It’s Wisly Wednesday, which means it’s time to catch you up on all things crypto from this past week! We focus on the big moves within the world of blockchain and cryptocurrencies to keep you up to date with an industry traveling at light speed.

Ethereum set to reduce supply 

Ethereum developers have approved one of the biggest changes to their network since its inception in 2015, a shift that could prompt even larger gains in the price of its native cryptocurrency, Ether.

Ethereum is the world’s most-used blockchain, but gas fees on the network continue to be a problem. Currently, users can’t accurately predict how much Ether will be required for their transactions to be processed, a guessing game that has spawned sites such as ETH Gas Station to help figure out amounts payable. EIP 1559, which will become part of an upgrade scheduled for the “London” hard fork in July, will embed an average price into the network itself, ending the estimation game.

The move will also reduce the amount of outstanding Ether by destroying tokens every time it’s used to fuel transactions. Eric Turner, director of research at Messari, a cryptocurrency analytics firm, says that the reduced supply of Ether will likely lead to prices spiking as the demand for the coins grows.

Ether’s supply was theoretically infinite before this scheduled update, leading to critics viewing its underlying monetary policy as weak and inflationary. Inflation will be now be controlled on Ethereum, and the hotly awaited upgrade to the network will result in ETH becoming a deflationary asset. This is due to ETH transaction fees either being burnt or deposited into a long-term mining pool once the upgrade comes into effect.

An unpredicted strange feature within Ethereum is that users can now pay an Ethereum miner to process their transaction with a credit card or another cryptocurrency, undermining Ether’s role in its own blockchain. EIP 1559 will make Ether the sole payment method for transactions on the network and cement its function in the ecosystem.

Cardano Goes for Full Decentralisation

Less than a year after launching its IOHK-owned network of federated nodes, Cardano is on schedule to reach full decentralisation at the end of this month. At which point, the already established network of over 1,800 community pools will be responsible for producing all new blocks.

Cardano is on track to get out of the realm of centralisation on March 31st. With the so-called D (=0) day approaching, IOHK, the company behind the popular blockchain project Cardano, published a post reflecting on their latest milestone development.

Is ADA the next Bitcoin?

While the Cardano community patiently wait for D=0 day, the native cryptocurrency has been on a roll since the turn of the year.

ADA skyrocketed to a new all-time high following a 730% surge. The asset has since retraced slightly but remains at an impressive price. ADA’s price surge naturally impacted their market capitalisation as they surpassed other altcoins like Ripple and Polkadot to currently be the 5th largest cryptocurrency by market cap, closely behind Binance Coin.

Simon Peters, eToro’s resident cryptocurrency expert, says clued-in investors are searching for alternatives to Bitcoin that would allow them to get in on the ground floor of the next big boom. In their search for the next Bitcoin, investors are eying cheaper tokens like Cardano’s ADA, IOTA and Tron. We anticipate the hunt for the next big thing to intensify throughout the year as the market widens and more coins gain their own followings.

US Senate Approves $1.9T Stimulus Plan

The US Senate passed President Joe Biden’s landmark $1.9 trillion Covid-19 relief package on Saturday, a significant step in the bill’s evolution and a possible positive development for cryptocurrencies.

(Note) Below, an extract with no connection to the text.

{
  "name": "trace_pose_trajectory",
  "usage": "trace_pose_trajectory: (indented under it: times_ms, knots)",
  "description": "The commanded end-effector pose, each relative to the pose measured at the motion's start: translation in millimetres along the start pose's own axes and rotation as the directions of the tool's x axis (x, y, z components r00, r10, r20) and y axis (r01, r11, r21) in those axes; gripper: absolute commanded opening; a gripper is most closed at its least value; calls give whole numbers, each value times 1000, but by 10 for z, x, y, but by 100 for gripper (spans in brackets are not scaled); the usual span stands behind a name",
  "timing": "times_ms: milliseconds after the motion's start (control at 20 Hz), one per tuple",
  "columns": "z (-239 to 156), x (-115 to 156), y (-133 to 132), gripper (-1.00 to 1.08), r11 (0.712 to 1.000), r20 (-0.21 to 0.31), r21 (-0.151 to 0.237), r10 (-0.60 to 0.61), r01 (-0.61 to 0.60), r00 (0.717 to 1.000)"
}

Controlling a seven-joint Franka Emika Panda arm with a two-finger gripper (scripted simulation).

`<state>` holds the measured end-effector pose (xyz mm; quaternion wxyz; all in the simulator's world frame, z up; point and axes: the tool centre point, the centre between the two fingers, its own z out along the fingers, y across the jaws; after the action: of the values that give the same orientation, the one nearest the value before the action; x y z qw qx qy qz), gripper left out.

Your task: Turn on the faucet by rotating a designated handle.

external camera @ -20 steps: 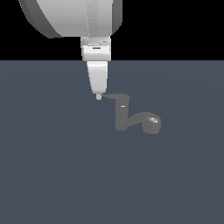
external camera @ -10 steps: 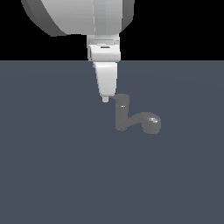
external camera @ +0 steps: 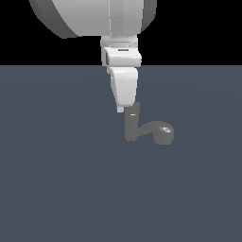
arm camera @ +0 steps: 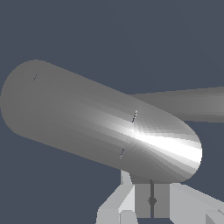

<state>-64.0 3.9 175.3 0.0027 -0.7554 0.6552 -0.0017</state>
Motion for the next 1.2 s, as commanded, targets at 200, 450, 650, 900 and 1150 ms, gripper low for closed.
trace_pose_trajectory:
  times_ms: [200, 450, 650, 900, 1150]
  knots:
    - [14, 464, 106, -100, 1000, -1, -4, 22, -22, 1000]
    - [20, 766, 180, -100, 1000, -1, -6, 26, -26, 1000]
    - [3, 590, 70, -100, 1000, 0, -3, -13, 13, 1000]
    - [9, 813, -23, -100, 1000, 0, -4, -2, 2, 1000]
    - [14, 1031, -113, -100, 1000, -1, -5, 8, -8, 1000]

It now heads back to the House, which will need to approve Senate changes to the legislation before going to the president to sign into law. The package would provide $300 weekly unemployment benefits, send $1,400 payments to certain Americans and direct $350 billion to the state and local governments.

The stimulus package will likely boost the price of cryptocurrencies in the near-term. Especially if, as forecast, many will use their stimulus checks to buy cryptocurrencies.

Crypto investors have been hedging their bets for months that a government and central bank cash injection is on the card. The funds are a way to combat an economic slow caused by the coronavirus pandemic and inevitably lead to inflation, which would be beneficial for crypto.

The stimulus calls into question the Federal Reserve’s independence. To prevent short-term economic ruin, they have been printing money carelessly and opened themselves up to criticism about the mountain of debt these spending sprees are leaving in their wake.

The markets reacted in bullish fashion to the news, with the price of Bitcoin and Ethereum both moving back into positive territory after news of the bill’s passage broke.

Any data, text or other content on this page is provided as general market information and not as investment advice. Past performance is not necessarily an indicator of future results.